We start with the global metadata:

{
  "name": "my_dataset",
  "display_name": "My Dataset",
  "version": 4,
  "general": {},
}

These fields will be copied into the resulting dataset as is. The general section is currently empty, and may be omitted. However, it may also be filled with a special and enum fields, more on that later. The currently only supported version is 4, and is an optional field.

__meta__ section#

{
  "__meta__": {
    "crs": "EPSG:28992"
  }
}

The __meta__ field contains addtional metadata about the dataset creator needs to know about. In this case it contains a crs field, indicating the desired coordinate reference system of the dataset. This may be different from the crs of the sources (and the sources may each have their own crs), but the geospatial coordinates of the source entities will be transformed into the value of crs. If omitted, the default value is EPSG:28992, which corresponds with Amersfoort / RD New

Data Sources#

{
  "__sources__": {
    "my_source": {
      "source_type": "file",
      "path": "/path/to/my_source.geojson"
    }
  }
}

The __sources__ field contains definitions of data sources. Keys are identifiers that may be used later on to reference a specific source. The values give information about the source. source_type gives the type of the source. Currently, only files are allowed. path gives the location to the source file. Since only files are supported, the above snippet may be simplified as following:

{
  "__sources__": {
    "my_source": "/path/to/my_source.geojson"
  }
}

Data source files are read by geopandas (which uses Fiona under the hood) and can be of any format that geopandas supports, typically GeoJSON and Shapefile.

Data section#

{
  "data": {
    "my_entities": {
      "__meta__": {
        "source": "my_source",
        "geometry": "points"
      },
      "my_attribute": {
        "property": "prop"
        "loaders": ["int"]
      }
    }
  }
}

The data section of the dataset creator config loosely follows the same structure as the data section of the resulting dataset.

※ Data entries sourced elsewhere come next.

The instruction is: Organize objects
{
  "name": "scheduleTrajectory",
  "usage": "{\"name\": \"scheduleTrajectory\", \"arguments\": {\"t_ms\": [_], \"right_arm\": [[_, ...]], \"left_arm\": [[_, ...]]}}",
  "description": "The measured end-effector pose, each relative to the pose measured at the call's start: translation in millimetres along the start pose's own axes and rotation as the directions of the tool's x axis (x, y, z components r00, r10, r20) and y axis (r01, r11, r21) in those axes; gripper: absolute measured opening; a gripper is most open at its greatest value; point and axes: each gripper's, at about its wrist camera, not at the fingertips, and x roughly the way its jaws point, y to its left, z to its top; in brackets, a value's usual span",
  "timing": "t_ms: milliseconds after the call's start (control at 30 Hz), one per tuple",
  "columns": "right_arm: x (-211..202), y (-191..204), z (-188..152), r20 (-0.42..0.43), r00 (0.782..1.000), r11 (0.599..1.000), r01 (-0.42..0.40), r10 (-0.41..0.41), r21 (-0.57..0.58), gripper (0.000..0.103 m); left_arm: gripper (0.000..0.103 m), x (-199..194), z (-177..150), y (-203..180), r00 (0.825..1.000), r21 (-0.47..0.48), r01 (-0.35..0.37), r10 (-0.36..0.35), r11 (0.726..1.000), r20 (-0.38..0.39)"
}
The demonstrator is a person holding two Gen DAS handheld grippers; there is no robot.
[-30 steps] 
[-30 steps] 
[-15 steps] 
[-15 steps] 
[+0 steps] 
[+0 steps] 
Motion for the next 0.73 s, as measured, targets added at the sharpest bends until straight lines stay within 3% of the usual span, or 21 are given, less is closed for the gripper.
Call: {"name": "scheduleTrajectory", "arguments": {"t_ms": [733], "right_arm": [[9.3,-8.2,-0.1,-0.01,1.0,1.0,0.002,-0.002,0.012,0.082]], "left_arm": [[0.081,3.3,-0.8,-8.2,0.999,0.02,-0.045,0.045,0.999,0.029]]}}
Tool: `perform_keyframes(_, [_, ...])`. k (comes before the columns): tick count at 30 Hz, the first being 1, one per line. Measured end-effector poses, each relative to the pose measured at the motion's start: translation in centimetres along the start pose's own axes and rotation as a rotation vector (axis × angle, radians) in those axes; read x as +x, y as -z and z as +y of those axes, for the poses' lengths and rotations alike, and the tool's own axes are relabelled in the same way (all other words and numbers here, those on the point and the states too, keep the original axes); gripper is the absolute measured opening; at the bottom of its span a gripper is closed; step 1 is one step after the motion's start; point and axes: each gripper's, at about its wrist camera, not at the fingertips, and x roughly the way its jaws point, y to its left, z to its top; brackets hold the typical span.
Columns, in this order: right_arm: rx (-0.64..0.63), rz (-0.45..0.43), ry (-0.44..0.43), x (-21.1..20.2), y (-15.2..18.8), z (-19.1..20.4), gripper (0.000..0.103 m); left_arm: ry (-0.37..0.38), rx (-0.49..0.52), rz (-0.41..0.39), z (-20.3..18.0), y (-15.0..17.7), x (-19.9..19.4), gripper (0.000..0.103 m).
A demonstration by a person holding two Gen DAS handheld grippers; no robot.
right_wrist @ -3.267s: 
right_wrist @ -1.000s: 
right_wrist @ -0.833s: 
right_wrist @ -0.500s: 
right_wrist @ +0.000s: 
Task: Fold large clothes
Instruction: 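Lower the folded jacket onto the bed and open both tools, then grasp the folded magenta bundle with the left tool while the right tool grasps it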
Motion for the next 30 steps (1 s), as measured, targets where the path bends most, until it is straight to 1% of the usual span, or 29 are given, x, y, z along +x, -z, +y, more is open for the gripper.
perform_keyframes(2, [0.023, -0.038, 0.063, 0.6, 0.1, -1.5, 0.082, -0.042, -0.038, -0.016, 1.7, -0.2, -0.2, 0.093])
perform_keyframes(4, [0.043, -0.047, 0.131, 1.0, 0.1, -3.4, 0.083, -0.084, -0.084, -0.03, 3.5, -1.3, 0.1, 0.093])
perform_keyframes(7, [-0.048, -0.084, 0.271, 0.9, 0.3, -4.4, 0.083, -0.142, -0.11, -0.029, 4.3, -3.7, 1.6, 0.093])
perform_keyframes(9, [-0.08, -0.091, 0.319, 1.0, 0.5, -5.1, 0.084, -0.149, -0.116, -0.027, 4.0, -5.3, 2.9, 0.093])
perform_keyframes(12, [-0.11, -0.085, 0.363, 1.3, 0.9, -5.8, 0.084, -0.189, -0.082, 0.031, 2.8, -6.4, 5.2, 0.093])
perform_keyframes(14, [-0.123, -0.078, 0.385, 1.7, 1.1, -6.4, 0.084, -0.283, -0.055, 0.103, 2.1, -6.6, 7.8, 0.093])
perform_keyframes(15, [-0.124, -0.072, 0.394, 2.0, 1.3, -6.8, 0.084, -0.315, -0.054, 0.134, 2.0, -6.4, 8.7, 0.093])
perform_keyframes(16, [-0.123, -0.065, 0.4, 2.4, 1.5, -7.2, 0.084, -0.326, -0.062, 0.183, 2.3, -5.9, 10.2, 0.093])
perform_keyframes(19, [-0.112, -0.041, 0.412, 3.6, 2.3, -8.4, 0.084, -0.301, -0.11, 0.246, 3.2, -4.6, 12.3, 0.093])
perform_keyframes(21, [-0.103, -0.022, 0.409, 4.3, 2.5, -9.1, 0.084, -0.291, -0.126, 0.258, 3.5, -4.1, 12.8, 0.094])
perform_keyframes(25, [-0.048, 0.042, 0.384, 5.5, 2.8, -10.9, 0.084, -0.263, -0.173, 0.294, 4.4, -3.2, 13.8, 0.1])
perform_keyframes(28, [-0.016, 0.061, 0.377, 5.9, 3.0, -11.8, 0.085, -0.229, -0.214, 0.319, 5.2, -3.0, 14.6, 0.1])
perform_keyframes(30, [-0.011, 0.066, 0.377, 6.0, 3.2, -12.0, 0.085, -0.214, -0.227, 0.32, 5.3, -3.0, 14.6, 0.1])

Top-level keys inside the data section represent entity groups, and inside entity groups, most keys represent attributes. In this case there is a single entity group my_entities which will have an attribute my_attribute. An entity group also requires a __meta__ key with additional information on how to construct the entity group. Here, it has a source field, which identifies one of the source in the __sources__ field (see above). It also specifies a geometry, in this case points. Other supported geometries are lines and polygons. For more information about the supported geometries and how they map to common (geojson) feature types see Geometries. An entity group does not need to have a geometry, but most do.

The my_attribute field will result in an attribute my_attribute for the my_entities entity group. The data for this attribute (array) is taken from the source specified in the __meta__ field and the property field in my_attribute.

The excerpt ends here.